→ Data supplied
--
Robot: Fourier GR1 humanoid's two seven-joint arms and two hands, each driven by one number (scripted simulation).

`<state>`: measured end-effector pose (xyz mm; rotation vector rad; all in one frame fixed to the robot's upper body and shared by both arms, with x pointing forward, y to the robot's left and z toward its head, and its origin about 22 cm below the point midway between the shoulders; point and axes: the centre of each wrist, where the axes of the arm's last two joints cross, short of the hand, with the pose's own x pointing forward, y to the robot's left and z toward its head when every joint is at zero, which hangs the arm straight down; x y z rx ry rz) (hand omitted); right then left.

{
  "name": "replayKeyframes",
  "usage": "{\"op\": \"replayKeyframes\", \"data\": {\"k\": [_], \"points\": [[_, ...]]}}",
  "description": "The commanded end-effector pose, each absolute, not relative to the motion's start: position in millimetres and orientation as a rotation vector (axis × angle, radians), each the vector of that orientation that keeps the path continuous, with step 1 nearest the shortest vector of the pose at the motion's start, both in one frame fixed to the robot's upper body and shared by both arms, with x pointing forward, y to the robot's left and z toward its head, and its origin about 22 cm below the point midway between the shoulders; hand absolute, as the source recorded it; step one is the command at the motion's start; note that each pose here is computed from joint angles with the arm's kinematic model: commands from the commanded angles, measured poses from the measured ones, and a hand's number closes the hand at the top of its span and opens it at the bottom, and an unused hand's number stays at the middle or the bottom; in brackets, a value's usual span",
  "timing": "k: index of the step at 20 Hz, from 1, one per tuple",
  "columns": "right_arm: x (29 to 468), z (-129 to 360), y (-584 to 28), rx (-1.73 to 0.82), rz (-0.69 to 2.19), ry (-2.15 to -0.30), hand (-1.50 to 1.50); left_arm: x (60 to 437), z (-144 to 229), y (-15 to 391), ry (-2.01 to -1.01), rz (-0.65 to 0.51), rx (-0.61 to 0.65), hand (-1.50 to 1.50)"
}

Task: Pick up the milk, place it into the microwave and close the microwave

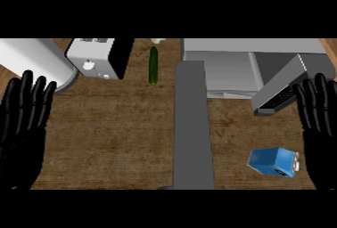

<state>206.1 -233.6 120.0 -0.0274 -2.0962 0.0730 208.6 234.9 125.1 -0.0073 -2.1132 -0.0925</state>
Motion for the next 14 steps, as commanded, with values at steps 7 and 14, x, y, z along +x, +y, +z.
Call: {"op": "replayKeyframes", "data": {"k": [7, 14], "points": [[156, 150, -228, -0.118, -0.063, -2.081, -1.5, 247, 102, 273, -1.977, 0.031, -0.015, -1.5], [120, 162, -204, -0.136, -0.076, -2.05, -1.5, 196, 109, 293, -1.959, -0.008, -0.019, -1.5]]}}
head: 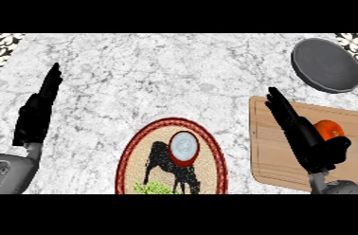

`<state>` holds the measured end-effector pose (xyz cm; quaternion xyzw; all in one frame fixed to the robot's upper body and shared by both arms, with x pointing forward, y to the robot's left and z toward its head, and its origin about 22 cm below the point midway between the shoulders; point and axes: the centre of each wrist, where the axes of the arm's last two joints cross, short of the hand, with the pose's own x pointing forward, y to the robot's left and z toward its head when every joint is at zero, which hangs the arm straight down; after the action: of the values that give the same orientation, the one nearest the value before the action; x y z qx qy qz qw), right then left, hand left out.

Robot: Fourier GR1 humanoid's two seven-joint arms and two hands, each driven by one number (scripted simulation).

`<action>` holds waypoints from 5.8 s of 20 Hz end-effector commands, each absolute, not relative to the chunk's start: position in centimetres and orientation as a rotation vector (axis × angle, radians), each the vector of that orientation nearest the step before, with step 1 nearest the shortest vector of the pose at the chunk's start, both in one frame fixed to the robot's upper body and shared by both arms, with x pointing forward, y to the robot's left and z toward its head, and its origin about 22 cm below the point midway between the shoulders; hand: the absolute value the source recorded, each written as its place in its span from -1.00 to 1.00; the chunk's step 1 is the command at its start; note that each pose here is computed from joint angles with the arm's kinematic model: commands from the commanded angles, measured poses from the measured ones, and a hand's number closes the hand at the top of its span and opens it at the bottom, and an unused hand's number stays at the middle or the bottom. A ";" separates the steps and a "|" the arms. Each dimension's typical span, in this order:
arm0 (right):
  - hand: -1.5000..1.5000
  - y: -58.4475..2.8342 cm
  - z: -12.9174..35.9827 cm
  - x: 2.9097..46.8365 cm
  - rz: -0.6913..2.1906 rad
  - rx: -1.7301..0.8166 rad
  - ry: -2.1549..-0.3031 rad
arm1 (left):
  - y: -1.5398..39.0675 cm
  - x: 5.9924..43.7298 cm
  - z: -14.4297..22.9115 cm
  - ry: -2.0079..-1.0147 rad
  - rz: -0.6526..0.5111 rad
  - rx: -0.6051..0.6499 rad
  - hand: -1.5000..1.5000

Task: Pick the squash from the cutting board and place it in the pan

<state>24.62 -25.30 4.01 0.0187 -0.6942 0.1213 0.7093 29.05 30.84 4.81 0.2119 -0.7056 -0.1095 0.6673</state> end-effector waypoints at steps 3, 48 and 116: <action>-1.00 -33.2 7.0 28.9 0.397 0.058 -1.437 | 28.9 28.4 5.2 -1.584 -0.297 0.289 0.00; -1.00 -35.5 12.6 35.7 1.683 -0.448 -0.487 | 25.9 27.5 6.5 -1.514 -0.359 0.099 0.00; 1.00 -25.9 13.1 32.8 0.395 -1.114 -1.502 | 24.8 28.4 4.9 -1.507 -0.352 0.083 0.00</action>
<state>30.39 -23.83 14.23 -0.4823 -0.6381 0.2062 0.5637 27.44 24.99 4.92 0.0437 -0.6767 -0.1550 0.7184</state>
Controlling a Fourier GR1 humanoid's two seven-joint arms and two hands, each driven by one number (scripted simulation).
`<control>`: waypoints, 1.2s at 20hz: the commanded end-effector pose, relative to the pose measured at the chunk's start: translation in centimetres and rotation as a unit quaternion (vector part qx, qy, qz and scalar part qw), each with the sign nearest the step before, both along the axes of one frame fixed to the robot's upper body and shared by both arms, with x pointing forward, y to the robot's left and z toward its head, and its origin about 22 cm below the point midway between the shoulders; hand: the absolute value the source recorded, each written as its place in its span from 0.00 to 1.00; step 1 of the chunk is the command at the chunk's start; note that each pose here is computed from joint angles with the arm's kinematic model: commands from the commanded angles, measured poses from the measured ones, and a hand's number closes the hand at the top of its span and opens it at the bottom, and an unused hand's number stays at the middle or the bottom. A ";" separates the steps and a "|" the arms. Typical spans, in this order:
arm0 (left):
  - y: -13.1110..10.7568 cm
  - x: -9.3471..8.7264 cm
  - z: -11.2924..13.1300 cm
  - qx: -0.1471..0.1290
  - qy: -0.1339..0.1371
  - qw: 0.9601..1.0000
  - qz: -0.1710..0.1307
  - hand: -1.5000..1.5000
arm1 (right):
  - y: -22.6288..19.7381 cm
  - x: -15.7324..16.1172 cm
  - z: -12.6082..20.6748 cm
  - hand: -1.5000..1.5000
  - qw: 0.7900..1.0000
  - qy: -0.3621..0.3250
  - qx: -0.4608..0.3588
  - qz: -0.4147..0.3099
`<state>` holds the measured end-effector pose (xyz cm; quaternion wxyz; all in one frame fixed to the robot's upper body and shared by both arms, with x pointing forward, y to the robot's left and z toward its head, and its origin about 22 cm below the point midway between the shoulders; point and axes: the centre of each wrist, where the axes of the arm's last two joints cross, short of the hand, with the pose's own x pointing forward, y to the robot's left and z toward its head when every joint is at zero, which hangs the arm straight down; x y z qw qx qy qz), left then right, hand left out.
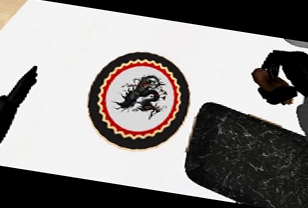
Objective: Pick the sweet potato from the tray and place it in the plate
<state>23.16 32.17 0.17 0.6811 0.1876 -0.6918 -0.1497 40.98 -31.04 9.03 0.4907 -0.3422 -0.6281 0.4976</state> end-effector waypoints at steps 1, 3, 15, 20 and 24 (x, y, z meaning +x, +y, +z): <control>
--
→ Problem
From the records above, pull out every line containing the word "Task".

→ Response
Task: Pick up the milk, place it into the microwave and close the microwave
Task: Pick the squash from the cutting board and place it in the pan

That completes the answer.